What’s Happening: With works by Glenn Ligon and Mika Tajima, a new exhibition at the Fabric Workshop and Museum explores the materiality of sound and its multisensory reach.

The Download: Sound waves weave—through the air, around each other, into your ears, throughout your memories. The warp and weft of cotton or linen is better associated with Philadelphia’s Fabric Workshop and Museum, but “Sonic Presence (or Absence),” its new show curated by Alec Unkovic (until Jan. 7), listens for what happens when artists approach sound as something not only to play, but play with.

Unkovic explored the institution’s vast archives, securing a few loaned works along the way. “We’re looking for pieces that are not just objects as sound works,” he says, “but also ones that imply or evoke sound.” Glenn Ligon sets the tone: Skin Tight (1995/2003) hangs from chains eight punching bags, their fabric printed with portraits of Ice Cube and quotes from Muhammad Ali, in a space defined by bespoke wallcovering. It’s almost impossible not to hear the sound of fists.
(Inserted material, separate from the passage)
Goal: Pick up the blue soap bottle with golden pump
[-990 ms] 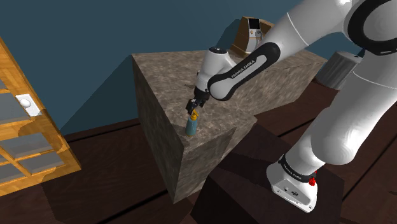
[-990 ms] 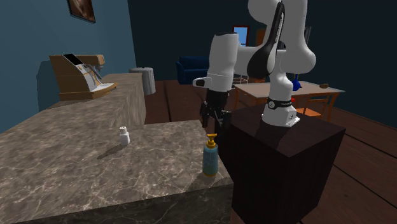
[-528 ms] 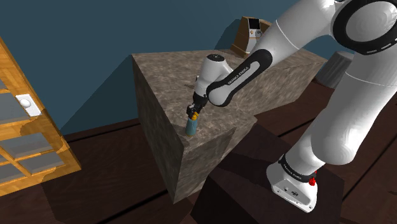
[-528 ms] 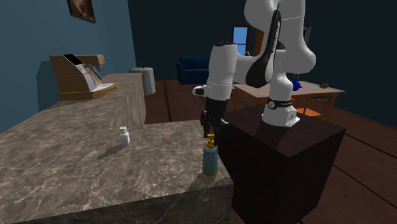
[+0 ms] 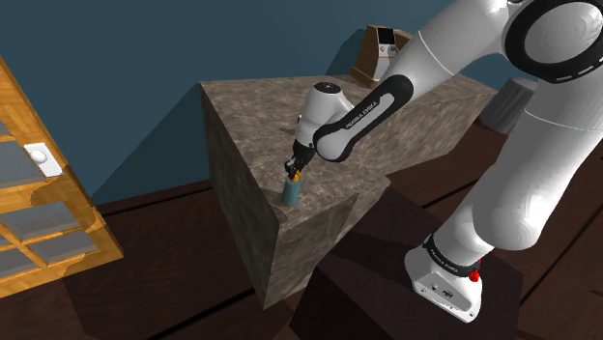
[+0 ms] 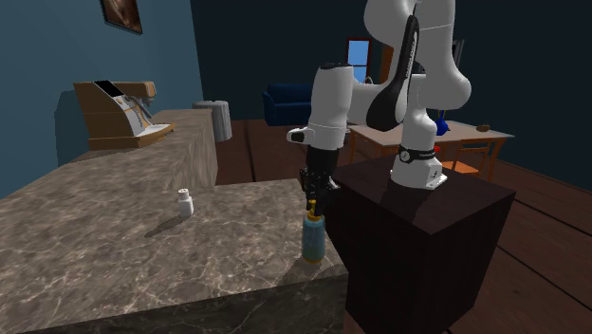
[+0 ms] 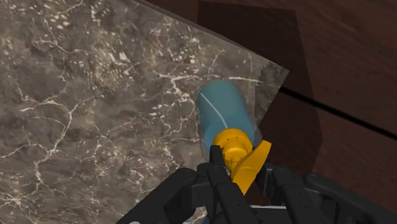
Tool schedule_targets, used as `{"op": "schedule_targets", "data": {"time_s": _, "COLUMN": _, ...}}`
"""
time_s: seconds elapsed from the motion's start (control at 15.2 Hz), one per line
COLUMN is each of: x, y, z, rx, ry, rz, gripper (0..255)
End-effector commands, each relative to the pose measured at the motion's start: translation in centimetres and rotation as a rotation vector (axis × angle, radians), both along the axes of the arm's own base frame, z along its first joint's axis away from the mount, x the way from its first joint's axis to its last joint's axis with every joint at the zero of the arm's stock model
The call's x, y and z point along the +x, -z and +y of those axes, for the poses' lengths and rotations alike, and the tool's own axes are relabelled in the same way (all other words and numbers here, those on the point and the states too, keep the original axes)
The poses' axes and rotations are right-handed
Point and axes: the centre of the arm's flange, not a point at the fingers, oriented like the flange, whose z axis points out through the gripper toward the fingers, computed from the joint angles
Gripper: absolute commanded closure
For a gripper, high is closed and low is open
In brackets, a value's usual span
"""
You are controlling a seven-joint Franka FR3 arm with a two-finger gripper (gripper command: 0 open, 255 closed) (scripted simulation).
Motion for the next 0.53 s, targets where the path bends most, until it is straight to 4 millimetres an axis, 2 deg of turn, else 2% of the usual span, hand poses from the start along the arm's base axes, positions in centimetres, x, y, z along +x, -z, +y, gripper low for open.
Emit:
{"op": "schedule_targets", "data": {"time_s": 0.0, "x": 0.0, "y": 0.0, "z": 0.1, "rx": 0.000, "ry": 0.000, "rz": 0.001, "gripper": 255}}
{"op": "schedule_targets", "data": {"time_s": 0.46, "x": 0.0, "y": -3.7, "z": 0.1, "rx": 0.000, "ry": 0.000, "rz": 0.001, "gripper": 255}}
Undeniably audible are recordings of instruments made by Guillermo Galindo from objects discarded by migrants—and government officials—on the Mexico-U.S. border. The instruments, echoing both Harry Partch’s itinerant musical craft and the repurposing grandeur of El Anatsui, are humble wonders. “They’re created from the traces of people left behind,” Unkovic says. “The objects are not precious, but as individual components speak to the lived experience of those who didn’t have the luxury of discarding them with intention.”

A towering Sound Suit (2009) of stuffed animals from Nick Cave is precious, as are some final works by late hometown hero Terry Adkins, whose Aviarium (2014) freezes bird vocalizations into wall sculptures of cymbals and aluminum rods. Other works tackle the conceptual, like Janine Antoni and Stephen Petronio’s Swallow (2016), in which viewers sit on a prototype conjoined chair and listen to a description of a dance the pair made involving the quaffing and regurgitating of a ten-foot piece of fabric.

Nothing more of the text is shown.